The expected result is the material below, reproduced exactly from its first line through the line containing "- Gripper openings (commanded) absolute".

^^^^^^^^^^^^^^^^

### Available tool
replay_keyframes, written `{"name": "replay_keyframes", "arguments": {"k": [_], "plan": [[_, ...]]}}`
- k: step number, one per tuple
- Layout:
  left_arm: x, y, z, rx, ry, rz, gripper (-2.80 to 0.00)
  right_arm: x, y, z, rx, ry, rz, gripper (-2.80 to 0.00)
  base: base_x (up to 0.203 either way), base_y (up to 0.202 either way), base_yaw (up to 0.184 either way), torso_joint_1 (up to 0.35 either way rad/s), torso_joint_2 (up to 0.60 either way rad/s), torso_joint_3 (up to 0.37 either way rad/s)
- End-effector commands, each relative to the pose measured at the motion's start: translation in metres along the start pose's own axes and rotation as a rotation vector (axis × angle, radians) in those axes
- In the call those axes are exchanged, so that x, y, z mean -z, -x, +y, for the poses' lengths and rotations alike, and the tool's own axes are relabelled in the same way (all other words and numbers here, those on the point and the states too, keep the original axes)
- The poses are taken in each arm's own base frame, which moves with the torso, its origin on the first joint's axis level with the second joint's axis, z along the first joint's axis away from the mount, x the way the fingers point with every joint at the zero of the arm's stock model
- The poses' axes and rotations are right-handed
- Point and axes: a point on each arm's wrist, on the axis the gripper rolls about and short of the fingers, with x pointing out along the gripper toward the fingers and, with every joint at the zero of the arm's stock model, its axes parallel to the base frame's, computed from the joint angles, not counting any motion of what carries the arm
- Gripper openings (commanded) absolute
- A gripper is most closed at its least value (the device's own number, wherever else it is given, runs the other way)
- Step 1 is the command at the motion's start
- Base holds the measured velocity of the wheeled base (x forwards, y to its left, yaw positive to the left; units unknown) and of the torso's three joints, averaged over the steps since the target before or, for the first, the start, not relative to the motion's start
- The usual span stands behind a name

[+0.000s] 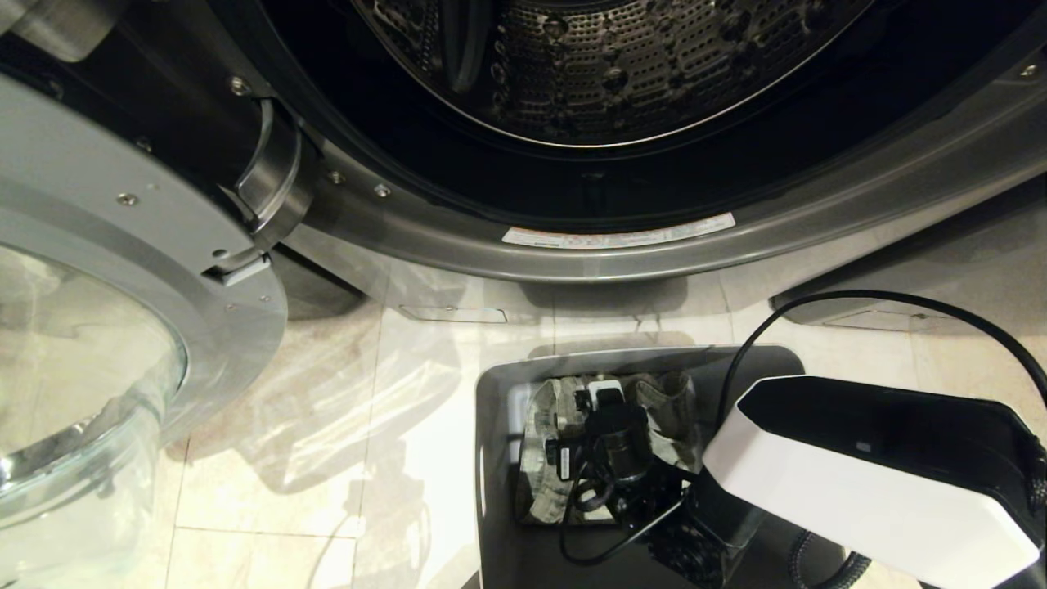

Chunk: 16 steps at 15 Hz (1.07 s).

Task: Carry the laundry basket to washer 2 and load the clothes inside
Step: Place the clothes into the washing machine

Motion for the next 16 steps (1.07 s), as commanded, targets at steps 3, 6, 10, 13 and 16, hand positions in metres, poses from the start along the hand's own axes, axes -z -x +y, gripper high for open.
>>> {"name": "replay_keyframes", "arguments": {"k": [3, 6, 10, 13, 16], "plan": [[0.0, 0.0, 0.0, 0.0, 0.001, 0.001, -2.8, 0.014, -0.018, 0.003, 0.075, 0.026, -0.02, 0.0, 0.0, 0.0, 0.0, 0.0, 0.0, 0.0], [0.0, 0.0, 0.0, 0.0, 0.001, 0.001, -2.8, 0.019, -0.021, 0.002, 0.107, 0.039, -0.022, 0.0, 0.0, 0.0, 0.0, 0.0, 0.0, 0.0], [0.0, 0.0, 0.0, 0.0, 0.001, 0.001, -2.8, 0.018, -0.028, -0.006, 0.131, 0.029, -0.028, -2.8, 0.0, 0.0, 0.0, 0.0, 0.0, 0.0], [0.0, 0.0, 0.0, 0.0, 0.001, 0.001, -2.8, 0.017, -0.035, -0.014, 0.149, 0.018, -0.032, -2.8, 0.0, 0.0, 0.0, 0.0, 0.0, 0.0], [0.0, 0.0, 0.0, 0.0, 0.001, 0.001, -2.8, 0.017, -0.035, -0.013, 0.148, 0.011, -0.034, -2.8, 0.0, 0.0, 0.0, 0.0, 0.0, 0.0]]}}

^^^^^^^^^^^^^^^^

=== Answer section ===
### Available tool
replay_keyframes, written `{"name": "replay_keyframes", "arguments": {"k": [_], "plan": [[_, ...]]}}`
- k: step number, one per tuple
- Layout:
  left_arm: x, y, z, rx, ry, rz, gripper (-2.80 to 0.00)
  right_arm: x, y, z, rx, ry, rz, gripper (-2.80 to 0.00)
  base: base_x (up to 0.203 either way), base_y (up to 0.202 either way), base_yaw (up to 0.184 either way), torso_joint_1 (up to 0.35 either way rad/s), torso_joint_2 (up to 0.60 either way rad/s), torso_joint_3 (up to 0.37 either way rad/s)
- End-effector commands, each relative to the pose measured at the motion's start: translation in metres along the start pose's own axes and rotation as a rotation vector (axis × angle, radians) in those axes
- In the call those axes are exchanged, so that x, y, z mean -z, -x, +y, for the poses' lengths and rotations alike, and the tool's own axes are relabelled in the same way (all other words and numbers here, those on the point and the states too, keep the original axes)
- The poses are taken in each arm's own base frame, which moves with the torso, its origin on the first joint's axis level with the second joint's axis, z along the first joint's axis away from the mount, x the way the fingers point with every joint at the zero of the arm's stock model
- The poses' axes and rotations are right-handed
- Point and axes: a point on each arm's wrist, on the axis the gripper rolls about and short of the fingers, with x pointing out along the gripper toward the fingers and, with every joint at the zero of the arm's stock model, its axes parallel to the base frame's, computed from the joint angles, not counting any motion of what carries the arm
- Gripper openings (commanded) absolute

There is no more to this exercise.